* [TASK DIRECTIONS]:
Show every line of the data below that includes the word "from".

* [DATA EXCERPTS]:
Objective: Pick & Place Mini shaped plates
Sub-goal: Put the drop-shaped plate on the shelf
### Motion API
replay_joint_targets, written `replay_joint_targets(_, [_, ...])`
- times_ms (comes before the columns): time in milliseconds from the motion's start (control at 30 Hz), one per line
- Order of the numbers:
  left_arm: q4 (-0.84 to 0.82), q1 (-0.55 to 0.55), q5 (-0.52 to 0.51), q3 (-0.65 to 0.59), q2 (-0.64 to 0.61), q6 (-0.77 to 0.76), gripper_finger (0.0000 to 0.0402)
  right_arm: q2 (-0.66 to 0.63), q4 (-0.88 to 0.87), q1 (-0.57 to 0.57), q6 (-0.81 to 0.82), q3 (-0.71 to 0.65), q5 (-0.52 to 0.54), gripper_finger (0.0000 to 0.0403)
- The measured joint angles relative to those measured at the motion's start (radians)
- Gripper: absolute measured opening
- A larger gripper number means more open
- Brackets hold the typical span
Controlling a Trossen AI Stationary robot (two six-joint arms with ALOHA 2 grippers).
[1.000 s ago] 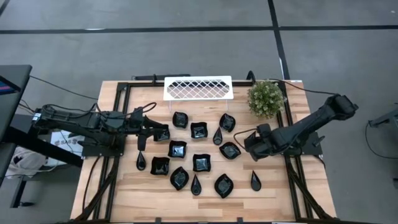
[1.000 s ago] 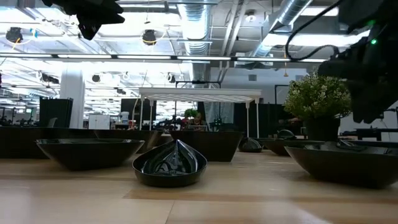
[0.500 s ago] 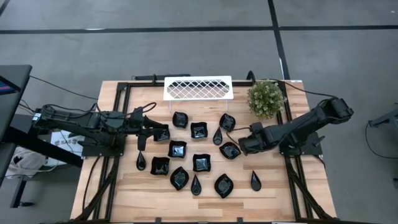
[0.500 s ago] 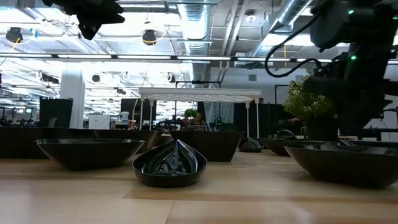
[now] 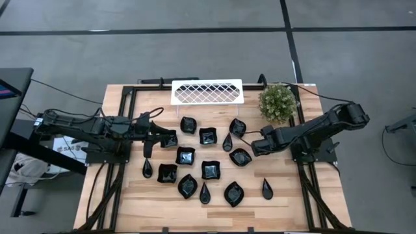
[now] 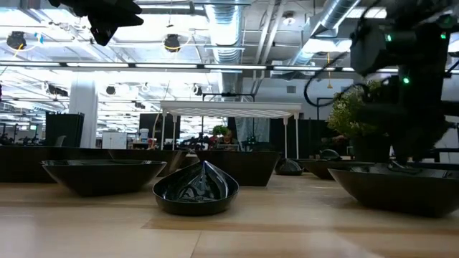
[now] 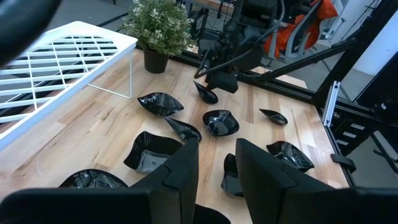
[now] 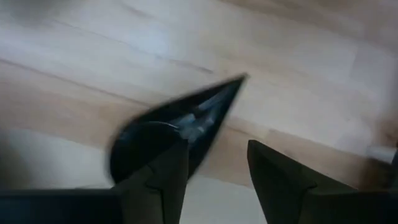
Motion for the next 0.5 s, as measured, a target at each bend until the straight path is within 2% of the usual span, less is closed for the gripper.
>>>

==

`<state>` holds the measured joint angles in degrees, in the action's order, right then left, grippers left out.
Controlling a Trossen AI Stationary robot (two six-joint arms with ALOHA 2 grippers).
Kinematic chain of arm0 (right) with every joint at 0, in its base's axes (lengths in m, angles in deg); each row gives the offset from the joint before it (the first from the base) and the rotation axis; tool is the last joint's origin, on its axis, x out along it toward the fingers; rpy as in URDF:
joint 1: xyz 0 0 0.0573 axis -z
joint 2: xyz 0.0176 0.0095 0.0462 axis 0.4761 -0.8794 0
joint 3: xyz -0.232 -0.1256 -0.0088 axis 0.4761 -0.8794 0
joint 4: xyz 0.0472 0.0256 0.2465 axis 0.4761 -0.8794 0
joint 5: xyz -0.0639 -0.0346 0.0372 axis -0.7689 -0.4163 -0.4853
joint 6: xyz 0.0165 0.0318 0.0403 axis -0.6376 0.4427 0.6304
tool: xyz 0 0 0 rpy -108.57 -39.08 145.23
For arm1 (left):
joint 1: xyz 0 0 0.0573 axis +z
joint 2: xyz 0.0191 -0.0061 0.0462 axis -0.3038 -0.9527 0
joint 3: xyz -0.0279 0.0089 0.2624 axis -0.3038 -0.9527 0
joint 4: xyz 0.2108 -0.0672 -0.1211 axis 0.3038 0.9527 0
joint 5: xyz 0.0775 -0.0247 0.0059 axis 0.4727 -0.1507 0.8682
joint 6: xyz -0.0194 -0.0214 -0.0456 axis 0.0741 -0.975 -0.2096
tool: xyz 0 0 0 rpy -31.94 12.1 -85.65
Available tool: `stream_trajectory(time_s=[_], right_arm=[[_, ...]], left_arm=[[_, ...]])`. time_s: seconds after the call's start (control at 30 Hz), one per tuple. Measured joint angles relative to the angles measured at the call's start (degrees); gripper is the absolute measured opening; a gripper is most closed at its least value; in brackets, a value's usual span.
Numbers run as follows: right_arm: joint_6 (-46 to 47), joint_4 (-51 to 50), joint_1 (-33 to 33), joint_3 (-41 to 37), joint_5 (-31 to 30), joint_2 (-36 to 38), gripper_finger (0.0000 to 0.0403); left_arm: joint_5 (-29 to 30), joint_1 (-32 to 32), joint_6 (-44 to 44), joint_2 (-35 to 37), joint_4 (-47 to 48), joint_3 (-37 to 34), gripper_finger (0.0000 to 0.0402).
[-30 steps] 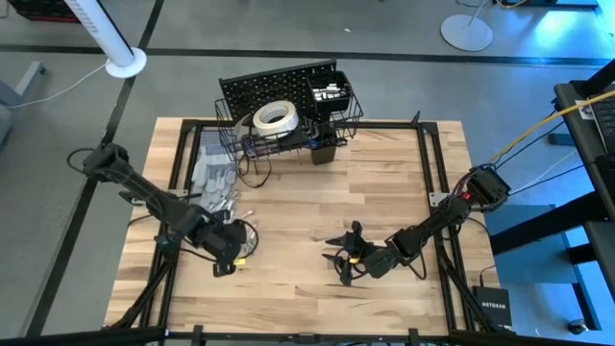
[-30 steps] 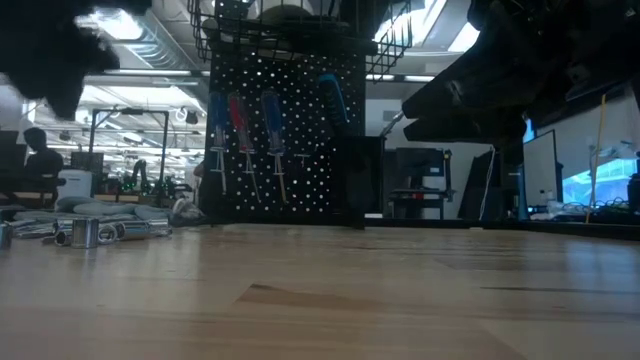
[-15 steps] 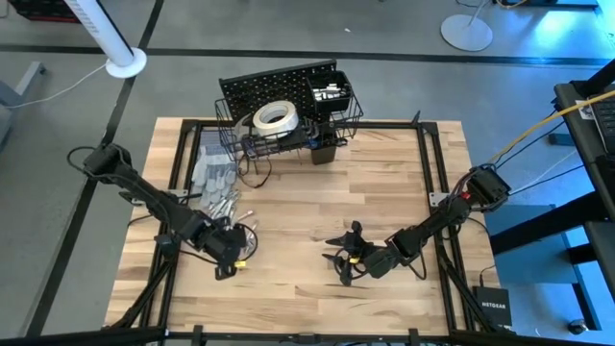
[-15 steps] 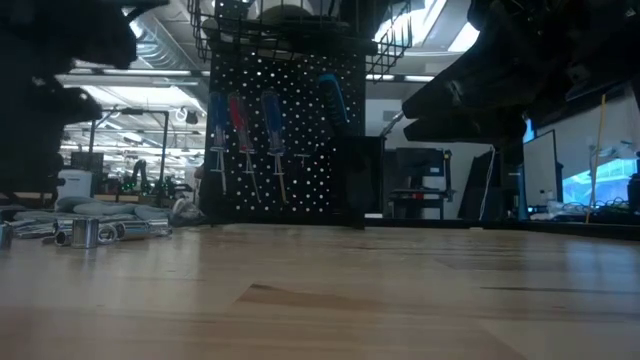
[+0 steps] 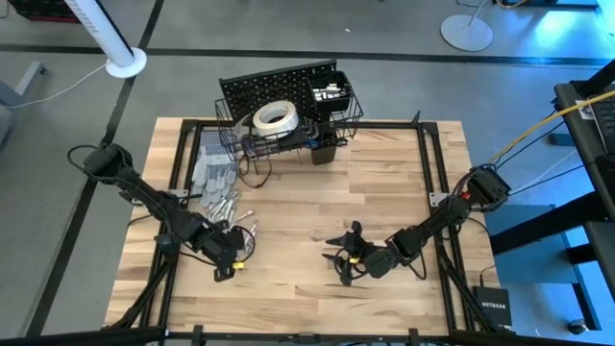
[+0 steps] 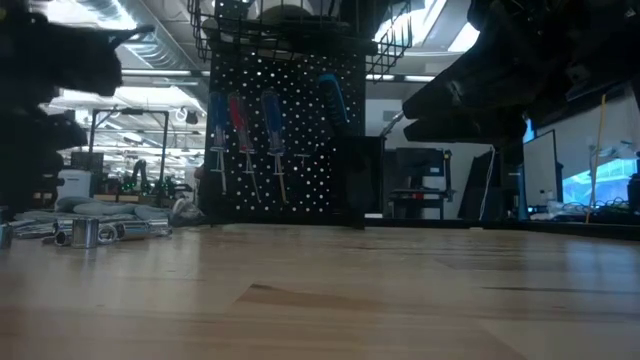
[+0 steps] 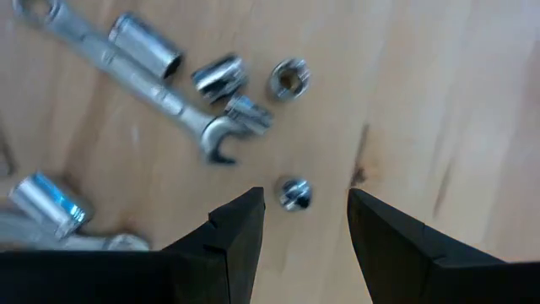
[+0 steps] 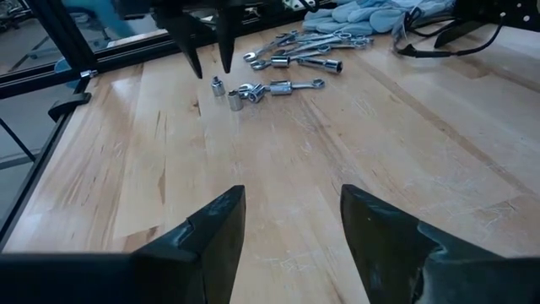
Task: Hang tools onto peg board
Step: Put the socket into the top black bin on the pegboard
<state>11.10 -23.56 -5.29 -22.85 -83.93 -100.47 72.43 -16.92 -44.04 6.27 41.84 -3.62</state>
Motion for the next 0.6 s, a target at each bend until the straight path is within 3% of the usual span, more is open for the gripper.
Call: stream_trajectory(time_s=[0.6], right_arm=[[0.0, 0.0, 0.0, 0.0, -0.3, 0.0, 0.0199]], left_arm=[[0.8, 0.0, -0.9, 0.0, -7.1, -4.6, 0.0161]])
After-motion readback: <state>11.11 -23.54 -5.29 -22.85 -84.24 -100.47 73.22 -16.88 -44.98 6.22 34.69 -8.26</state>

* [WRITTEN SOLUTION]:
- times_ms (comes before the columns): time in milliseconds from the motion's start (control at 30 Hz), one per line
Kinematic chain of arm0 (right) with every joint at 0, in its base's axes (lengths in m, angles in deg); each row gives the offset from the joint before it (the first from the base) and the rotation axis; tool is the last joint's origin, on its axis, x out along it toward the fingers; rpy as in URDF:

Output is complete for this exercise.